This topic describes how to use a PyODPS node in DataWorks to segment Chinese text based on the open source segmentation tool Jieba, and write the segmented words and phrases to a new table. This topic also describes how to use closure functions to segment Chinese text based on a custom dictionary.

Prerequisites

  • A DataWorks workspace is created. In this example, a workspace in basic mode is used. The workspace is associated with multiple MaxCompute compute engines. For more information, see Create a workspace.
  • The open source Jieba package is downloaded from GitHub. clone

Background information

PyODPS nodes integrate MaxCompute SDK for Python. You can directly edit Python code and use MaxCompute SDK for Python in PyODPS nodes of DataWorks. For more information about PyODPS nodes, see Create a PyODPS 2 node.
Notice Sample code in this topic is for reference only. We recommend that you do not use the code in your production environment.

Procedure

  1. Create a workflow.
    1. Log on to the DataWorks console.
    2. In the left-side navigation pane, click Workspaces.
    3. Select the region where the required workspace resides, find the workspace, and then click Data Analytics in the Actions column.
    4. Move the pointer over the Create icon and click Workflow.
    5. In the Create Workflow dialog box, set the Workflow Name and Description parameters.
      Notice The Workflow Name parameter must be 1 to 128 characters in length, and can contain letters, digits, underscores (_), and periods (.).
    6. Click Create.
  2. Upload the jieba-master.zip package.
    1. Click the created workflow, right-click Resource under MaxCompute, and then choose Create > Archive.
    2. In the Create Resource dialog box, set the parameters.
      Create Resource
      Parameter Description
      Resource Name The name of the resource. It can be different from the name of the uploaded file.

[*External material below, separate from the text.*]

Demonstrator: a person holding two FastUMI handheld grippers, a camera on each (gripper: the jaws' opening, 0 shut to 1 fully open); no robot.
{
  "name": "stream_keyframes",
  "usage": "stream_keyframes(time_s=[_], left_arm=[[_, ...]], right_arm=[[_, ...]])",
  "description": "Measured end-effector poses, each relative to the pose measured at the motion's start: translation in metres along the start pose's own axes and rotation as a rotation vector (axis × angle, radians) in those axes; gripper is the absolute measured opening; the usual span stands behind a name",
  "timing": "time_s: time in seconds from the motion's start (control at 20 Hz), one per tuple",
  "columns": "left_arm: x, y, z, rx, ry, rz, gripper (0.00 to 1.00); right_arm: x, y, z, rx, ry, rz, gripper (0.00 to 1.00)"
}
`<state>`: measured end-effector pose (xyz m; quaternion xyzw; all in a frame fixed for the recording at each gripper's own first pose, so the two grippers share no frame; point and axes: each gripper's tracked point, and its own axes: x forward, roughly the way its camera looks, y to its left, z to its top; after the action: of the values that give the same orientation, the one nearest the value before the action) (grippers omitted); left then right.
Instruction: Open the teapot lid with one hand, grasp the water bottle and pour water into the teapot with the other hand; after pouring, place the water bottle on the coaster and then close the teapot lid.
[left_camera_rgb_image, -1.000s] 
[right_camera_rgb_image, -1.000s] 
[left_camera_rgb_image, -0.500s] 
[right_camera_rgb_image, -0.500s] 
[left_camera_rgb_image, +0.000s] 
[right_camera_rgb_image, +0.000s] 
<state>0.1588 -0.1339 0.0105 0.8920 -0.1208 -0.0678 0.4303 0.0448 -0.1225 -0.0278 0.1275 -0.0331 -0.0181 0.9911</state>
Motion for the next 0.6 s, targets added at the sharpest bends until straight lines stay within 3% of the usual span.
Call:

However, the resource name must comply with the following conventions:
      • The name can contain only letters, digits, periods (.), underscores (_), and hyphens (-).
      • If Archive is selected from the Resource Type drop-down list, the extension of the resource name must be the same as that of the file name. The extension can be .zip, .tgz, .tar.gz, or .tar.
      Location The folder for storing the resource. The default value is the path of the current folder. You can modify the path based on your business requirements.
      Resource Type Select Archive from the Resource Type drop-down list.
      Note If the resource package has been uploaded to the MaxCompute client, clear Upload to MaxCompute. Otherwise, an error occurs during the upload process.
      Engine Instance Select the compute engine where the resource resides from the drop-down list.

      If only one instance is bound to your workspace, this parameter is not displayed.

      Upload Click Upload, select the downloaded file jieb-master.zip from the on-premises machine, and then click Open.
    3. In the Create Resource dialog box, click Create.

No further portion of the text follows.